Not well, I haven't seen any versions of it till it was posted

> It's entirely NVIDIA-only code paths. Also nothing here precludes
> that shared code in QEMU might expose some known arbitrary sized
> regions as a BAR, or whatever spec defined thing allows that in the
> future.

It should not be like that. From a kernel perspective this is
basically all generic VMM code that can apply to any VFIO driver. The
kernel side was ment to be a general purpose API for the VMM.

The only special bit is emulating the weird Grace FW ACPI stuff.

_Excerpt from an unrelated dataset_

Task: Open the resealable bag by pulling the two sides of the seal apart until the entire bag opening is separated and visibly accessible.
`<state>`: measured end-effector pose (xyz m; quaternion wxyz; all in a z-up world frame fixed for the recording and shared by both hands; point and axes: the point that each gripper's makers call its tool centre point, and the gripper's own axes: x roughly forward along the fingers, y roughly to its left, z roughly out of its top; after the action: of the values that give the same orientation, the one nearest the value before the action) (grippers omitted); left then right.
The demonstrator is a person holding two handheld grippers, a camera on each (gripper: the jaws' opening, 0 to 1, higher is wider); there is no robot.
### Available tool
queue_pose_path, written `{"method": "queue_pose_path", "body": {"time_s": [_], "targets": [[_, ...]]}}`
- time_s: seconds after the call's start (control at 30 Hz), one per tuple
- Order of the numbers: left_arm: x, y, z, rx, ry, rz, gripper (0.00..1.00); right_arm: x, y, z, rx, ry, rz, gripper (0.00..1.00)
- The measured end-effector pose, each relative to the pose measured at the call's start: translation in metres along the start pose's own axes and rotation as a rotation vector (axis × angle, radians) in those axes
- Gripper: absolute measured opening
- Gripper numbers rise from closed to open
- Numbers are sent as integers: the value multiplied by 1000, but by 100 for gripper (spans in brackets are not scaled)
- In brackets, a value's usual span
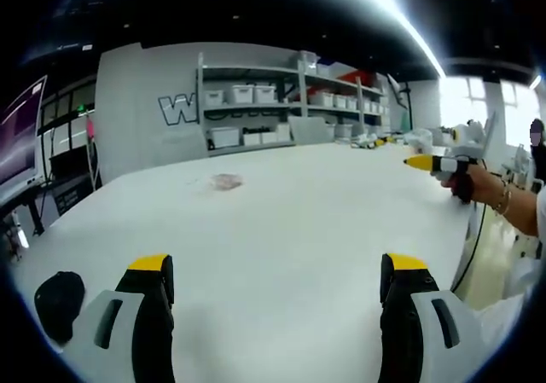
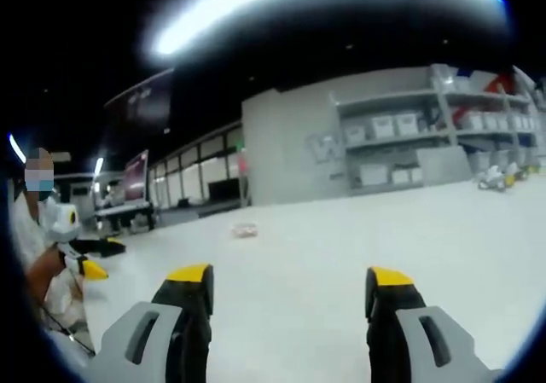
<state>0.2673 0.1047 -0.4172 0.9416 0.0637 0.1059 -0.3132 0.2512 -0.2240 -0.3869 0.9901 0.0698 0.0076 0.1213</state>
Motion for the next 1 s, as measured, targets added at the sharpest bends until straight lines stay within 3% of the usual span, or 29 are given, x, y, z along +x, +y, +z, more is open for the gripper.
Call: {"method": "queue_pose_path", "body": {"time_s": [1.0], "targets": [[11,12,-9,-76,-24,-1,100,2,-3,2,17,-34,0,74]]}}
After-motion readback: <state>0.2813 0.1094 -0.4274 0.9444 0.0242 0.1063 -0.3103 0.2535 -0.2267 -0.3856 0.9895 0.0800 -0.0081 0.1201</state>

> > > coherent memory which requires use of special mapping attributes vs a
> > > standard PCI BAR and participates in ECC. All of which seems like it
> > > would be easier to setup in QEMU if the vfio-pci representation of the
> > > device didn't masquerade this regions as a standard BAR. In fact it
> > > also reminds me of NVlink2 coherent RAM on POWER machines that was
> > > similarly handled as device specific regions.
> >
> > It wasn't so good on POWER and if some of that stuff has been done
> > more generally we would have been further ahead here..
>
> Specifics? Nothing here explained why masquerading the coherent memory
> as a BAR in the vfio-pci ABI is anything more than a hack that QEMU
> could assemble on its own with a device specific region. Thanks,

Well, we deleted all the POWER stuff and got nothing general out of
it. Isn't that enough to say it was a bad idea? Here we are again with
the same basic CXLish hardware design and the answer should not be
keep making more vendor ABI.

I think this is the direction things are trending in the
industry. There is nothing particuarlly special, and certainly nothing
*nvidia specific* about these things.

So lets find a way to give these things appropriate generic names at
the ABI level please..

Jason